Aberdeen Asset Management is planning to launch a fund to invest in global real estate secondaries.
The investment manager is seeking to raise €500m for the strategy, which involves buying stakes in existing property funds. Capital raising is expected to begin early next year.
The news comes three years after Aberdeen launched a European secondaries fund with cornerstone investment from Sweden’s AP1.
Mark Wilkins, head of property multi-manager, EMEA, at Aberdeen Asset Management, told IPE Real Estate that Europe will remain the primary focus, but the new fund will also look to Asia-Pacific and the Americas.
He said secondary transactions are becoming more numerous in Asia-Pacific, while the Americas is the world’s largest market for real estate secondaries.
“We have members of our teams in Asia-Pacific and the Americas, and we have a single shared investment process globally, [so] we are able to share our wider experience of secondaries in Europe with these regions.
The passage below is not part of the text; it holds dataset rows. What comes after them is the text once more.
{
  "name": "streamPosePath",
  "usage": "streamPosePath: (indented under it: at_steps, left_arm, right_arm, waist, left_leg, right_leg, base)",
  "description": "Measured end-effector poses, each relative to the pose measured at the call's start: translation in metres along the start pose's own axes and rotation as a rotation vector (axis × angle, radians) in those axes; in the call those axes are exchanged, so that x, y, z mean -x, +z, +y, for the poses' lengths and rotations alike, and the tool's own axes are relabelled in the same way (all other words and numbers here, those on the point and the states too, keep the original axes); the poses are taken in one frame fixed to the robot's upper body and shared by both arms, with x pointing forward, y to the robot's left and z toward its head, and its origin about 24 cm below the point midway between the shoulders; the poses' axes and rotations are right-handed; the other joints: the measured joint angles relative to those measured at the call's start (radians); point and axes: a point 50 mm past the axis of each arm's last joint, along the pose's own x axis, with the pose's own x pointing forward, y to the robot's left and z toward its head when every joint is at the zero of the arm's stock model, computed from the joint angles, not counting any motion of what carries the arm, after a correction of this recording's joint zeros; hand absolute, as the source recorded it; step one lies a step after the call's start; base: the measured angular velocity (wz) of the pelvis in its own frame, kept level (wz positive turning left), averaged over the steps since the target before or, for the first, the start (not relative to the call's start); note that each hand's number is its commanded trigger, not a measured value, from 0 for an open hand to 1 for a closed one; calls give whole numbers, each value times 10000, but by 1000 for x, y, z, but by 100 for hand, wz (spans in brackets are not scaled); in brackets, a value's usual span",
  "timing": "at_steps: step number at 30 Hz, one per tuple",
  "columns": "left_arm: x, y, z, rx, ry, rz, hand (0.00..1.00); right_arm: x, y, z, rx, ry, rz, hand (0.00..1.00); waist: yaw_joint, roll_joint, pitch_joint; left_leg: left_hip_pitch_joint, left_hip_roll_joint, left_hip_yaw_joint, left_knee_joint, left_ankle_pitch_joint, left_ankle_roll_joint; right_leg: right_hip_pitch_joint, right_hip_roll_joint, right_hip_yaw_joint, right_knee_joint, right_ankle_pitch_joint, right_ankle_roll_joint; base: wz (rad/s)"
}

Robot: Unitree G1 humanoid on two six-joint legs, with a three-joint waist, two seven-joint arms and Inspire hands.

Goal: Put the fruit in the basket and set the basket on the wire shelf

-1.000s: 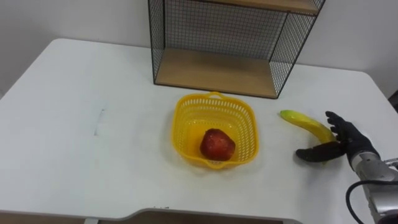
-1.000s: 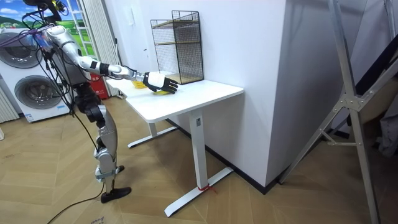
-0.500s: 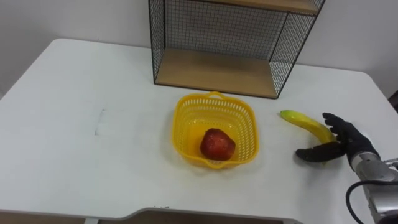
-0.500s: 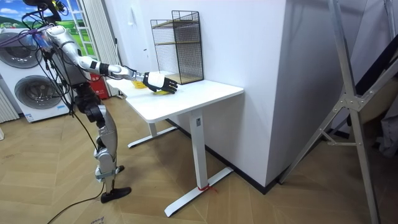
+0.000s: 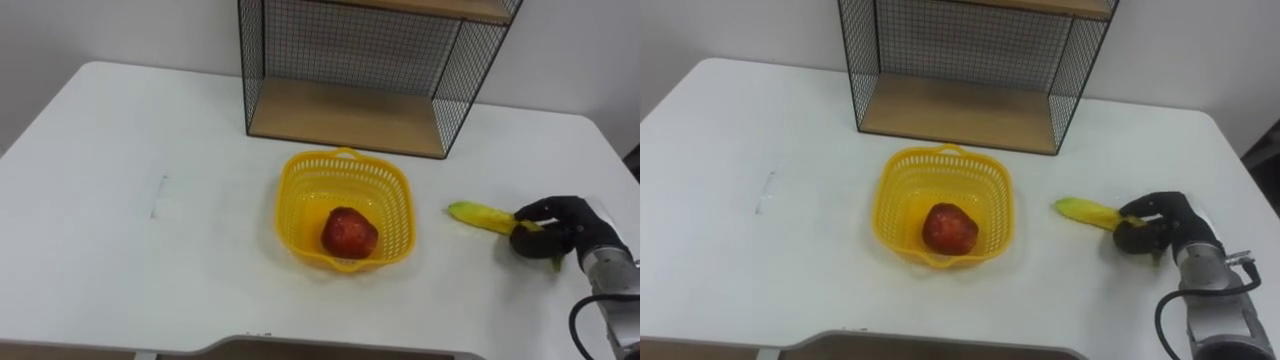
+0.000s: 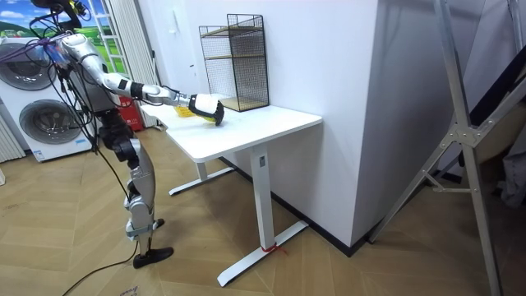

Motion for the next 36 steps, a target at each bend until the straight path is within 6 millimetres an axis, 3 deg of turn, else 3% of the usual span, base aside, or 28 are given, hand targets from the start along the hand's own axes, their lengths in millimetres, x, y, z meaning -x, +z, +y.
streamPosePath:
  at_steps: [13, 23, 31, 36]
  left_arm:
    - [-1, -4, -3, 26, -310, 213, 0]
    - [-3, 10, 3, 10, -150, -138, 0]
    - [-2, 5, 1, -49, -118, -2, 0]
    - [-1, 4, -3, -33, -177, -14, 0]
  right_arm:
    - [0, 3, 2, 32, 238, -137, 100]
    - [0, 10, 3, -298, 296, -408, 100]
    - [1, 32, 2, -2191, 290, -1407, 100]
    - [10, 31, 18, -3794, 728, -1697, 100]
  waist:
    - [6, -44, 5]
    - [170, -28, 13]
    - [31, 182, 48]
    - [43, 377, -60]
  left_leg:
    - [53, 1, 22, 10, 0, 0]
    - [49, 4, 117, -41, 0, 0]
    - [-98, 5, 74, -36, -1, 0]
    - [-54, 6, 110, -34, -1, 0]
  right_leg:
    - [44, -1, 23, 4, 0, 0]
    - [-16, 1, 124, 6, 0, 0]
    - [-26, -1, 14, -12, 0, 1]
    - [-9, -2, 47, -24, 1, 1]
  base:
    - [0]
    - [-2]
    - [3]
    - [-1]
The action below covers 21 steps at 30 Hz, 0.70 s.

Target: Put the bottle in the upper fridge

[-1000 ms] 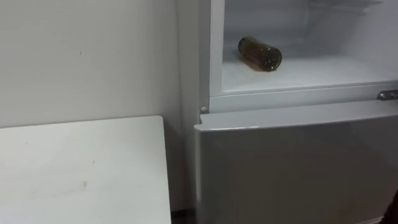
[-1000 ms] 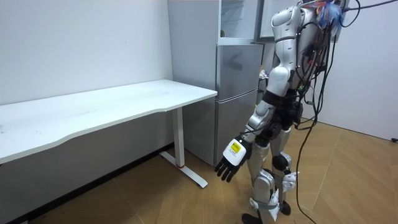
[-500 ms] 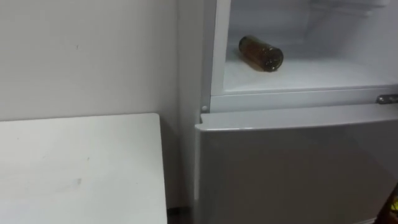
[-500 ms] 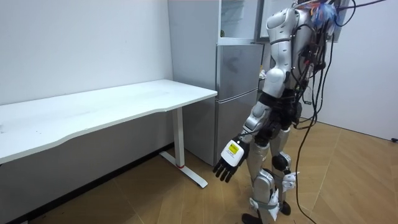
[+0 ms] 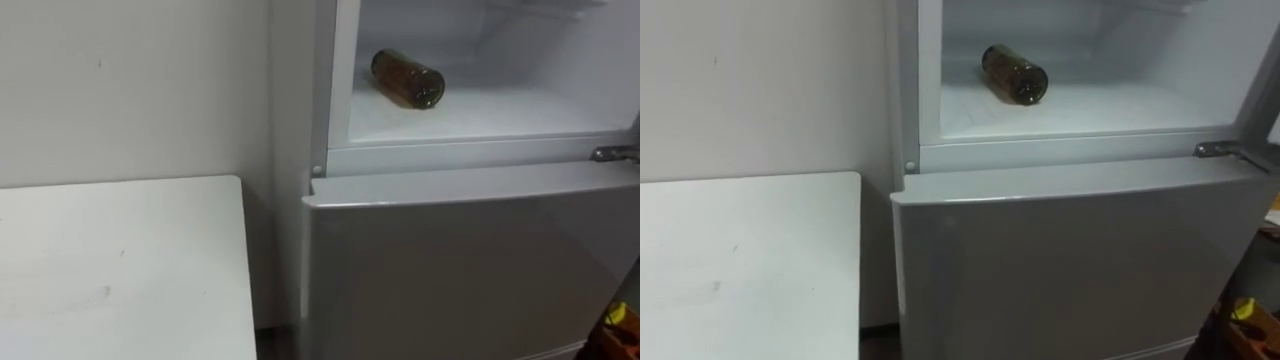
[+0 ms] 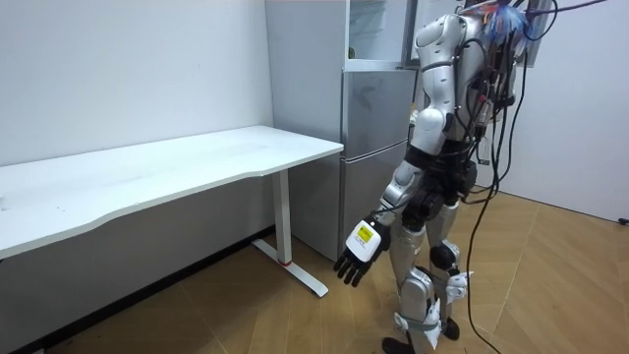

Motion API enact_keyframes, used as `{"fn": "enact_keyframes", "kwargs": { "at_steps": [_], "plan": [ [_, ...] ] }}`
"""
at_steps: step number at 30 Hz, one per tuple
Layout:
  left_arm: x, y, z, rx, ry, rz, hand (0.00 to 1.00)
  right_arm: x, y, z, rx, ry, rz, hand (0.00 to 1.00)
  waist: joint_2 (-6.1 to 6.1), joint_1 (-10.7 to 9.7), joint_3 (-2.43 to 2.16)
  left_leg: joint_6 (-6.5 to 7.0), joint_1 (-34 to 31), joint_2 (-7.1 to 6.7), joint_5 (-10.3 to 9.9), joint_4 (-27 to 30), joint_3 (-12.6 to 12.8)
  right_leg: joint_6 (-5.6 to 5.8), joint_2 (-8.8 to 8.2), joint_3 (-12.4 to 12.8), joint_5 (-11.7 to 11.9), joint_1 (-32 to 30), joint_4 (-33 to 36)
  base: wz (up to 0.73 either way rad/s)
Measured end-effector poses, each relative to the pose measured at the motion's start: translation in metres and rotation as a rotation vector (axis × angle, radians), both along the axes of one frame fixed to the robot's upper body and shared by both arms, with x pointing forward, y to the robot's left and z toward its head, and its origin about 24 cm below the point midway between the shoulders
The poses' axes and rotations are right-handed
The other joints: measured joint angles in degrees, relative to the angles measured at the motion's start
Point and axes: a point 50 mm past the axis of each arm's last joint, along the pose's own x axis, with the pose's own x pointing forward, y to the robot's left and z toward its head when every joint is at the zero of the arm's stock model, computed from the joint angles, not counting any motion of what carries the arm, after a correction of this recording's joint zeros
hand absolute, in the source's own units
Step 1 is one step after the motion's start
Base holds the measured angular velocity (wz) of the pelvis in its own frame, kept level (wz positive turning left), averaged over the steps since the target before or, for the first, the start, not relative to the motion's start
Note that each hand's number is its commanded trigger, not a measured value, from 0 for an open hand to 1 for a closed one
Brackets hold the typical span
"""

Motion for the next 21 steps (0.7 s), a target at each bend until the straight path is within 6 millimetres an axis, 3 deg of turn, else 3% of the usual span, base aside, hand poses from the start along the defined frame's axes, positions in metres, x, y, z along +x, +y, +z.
{"fn": "enact_keyframes", "kwargs": {
  "at_steps": [17, 21],
  "plan": [
    [-0.001, 0.0, 0.0, -0.013, 0.008, 0.003, 0.0, 0.018, -0.016, 0.044, -0.036, -0.037, -0.126, 0.0, -1.03, -1.5, -0.07, 0.0, 0.0, -0.1, 0.0, -0.5, 0.0, 0.08, 0.03, -0.2, -0.1, -0.1, -0.1, 0.0],
    [-0.001, 0.002, 0.0, -0.022, 0.005, 0.019, 0.0, 0.017, -0.026, 0.065, -0.121, -0.027, -0.134, 0.0, -1.67, -1.6, -0.26, 0.0, 0.0, -0.1, 0.0, -0.5, 0.1, 0.07, 0.03, -0.1, -0.1, -0.1, 0.0, -0.02]
  ]
}}
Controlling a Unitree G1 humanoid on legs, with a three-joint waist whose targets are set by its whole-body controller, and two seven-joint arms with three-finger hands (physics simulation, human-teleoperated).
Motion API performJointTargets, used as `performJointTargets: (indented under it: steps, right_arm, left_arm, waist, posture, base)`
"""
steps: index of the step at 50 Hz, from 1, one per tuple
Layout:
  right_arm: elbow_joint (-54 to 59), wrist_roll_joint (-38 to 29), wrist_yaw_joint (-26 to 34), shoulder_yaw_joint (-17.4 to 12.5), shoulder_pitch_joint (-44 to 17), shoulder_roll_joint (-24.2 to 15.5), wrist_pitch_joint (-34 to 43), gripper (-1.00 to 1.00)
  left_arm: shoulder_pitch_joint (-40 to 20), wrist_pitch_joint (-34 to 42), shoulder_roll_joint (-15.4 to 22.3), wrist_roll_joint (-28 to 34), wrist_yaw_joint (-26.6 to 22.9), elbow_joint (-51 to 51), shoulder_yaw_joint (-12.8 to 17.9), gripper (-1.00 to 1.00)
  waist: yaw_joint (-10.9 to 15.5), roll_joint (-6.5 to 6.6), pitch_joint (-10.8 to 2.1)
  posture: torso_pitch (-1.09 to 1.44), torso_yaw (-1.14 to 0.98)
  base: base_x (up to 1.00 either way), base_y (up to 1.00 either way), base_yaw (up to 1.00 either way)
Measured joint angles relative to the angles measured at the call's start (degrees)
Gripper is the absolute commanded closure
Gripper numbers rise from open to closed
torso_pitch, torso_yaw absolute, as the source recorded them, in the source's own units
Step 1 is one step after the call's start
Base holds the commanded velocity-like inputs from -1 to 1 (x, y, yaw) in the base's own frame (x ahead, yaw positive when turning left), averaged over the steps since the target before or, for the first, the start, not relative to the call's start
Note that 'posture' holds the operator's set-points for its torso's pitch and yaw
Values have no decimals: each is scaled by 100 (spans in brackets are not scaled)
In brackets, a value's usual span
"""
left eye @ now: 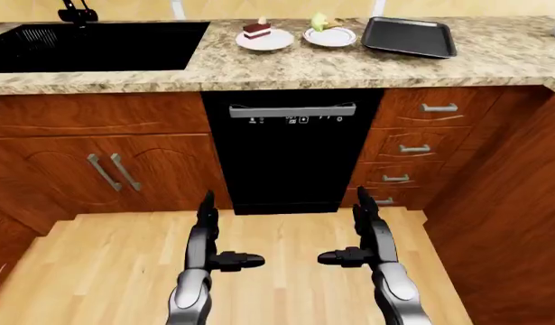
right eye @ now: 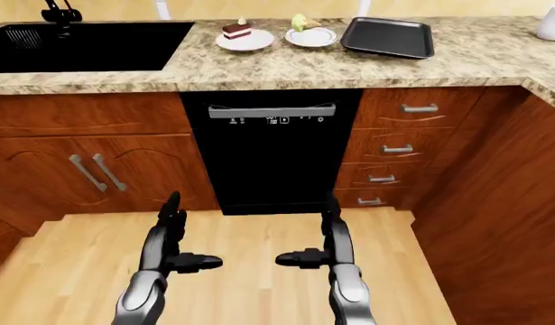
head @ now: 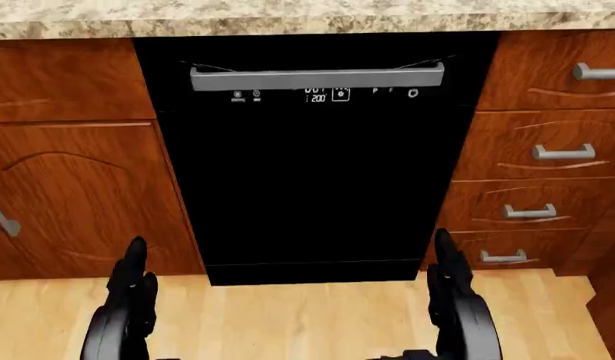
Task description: Move the dessert items from the plate to the tray.
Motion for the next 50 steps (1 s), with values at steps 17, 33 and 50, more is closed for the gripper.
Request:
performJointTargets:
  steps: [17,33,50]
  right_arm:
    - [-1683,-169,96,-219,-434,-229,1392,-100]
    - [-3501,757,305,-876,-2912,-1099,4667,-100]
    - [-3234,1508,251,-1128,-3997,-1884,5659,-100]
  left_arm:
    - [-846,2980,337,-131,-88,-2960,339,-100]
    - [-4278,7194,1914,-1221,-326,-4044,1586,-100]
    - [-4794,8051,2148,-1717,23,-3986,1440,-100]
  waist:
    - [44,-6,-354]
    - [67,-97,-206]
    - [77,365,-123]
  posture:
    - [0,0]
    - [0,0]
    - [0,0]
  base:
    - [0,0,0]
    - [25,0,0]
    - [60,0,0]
“We are confident we can see deals in these markets because the secondary market itself continues to expand globally.
“It is one thing to talk about individual secondary transactions, but deals become more interesting when holdings in a number of funds are sold as one portfolio.
“This is when, as a buyer, you have a better side of the deal. We see some of these deals come up in the global market, and we want to be able to access them as well.”
Wilkins believes the market for secondaries grows in times of heightened uncertainty. Political events, such as the UK referendum and the US presidential election, can influence supply in the market, he said.
Some investors react to uncertainty by selling down their holdings in real estate funds, particularly when they are seeking more liquidity. Secondaries also come onto the market as a result of the consolidation of pension funds.
Wilkins noted the consolidation of pension funds in the Netherlands and the UK, and said a manager with an increased number of underlying funds might choose to reduce both the number of investments and the number of managers.
Other factors include a proliferation of unlisted real estate funds of which a number are coming to the end of their lives.
“Investors are looking at ways to become more nimble. Traditionally in real estate, if you invest in a close-end fund, you are locked in until the manager sells the assets and returns the capital,” he said.
“Now, with secondary trading becoming more common and acceptable, some investors are opting to exit through the secondary route when they want a clean and quick exit.
Wilkins believes capacity will not be an issue because even though the largest funds are raising between up to US$2bn, the size drops quickly from that level.
“We believe there is room for everyone,” he said. “Our sweet spot is to focus on buying good quality real estate with durable income and effectively providing a low double digit, high-risk-adjusted return.”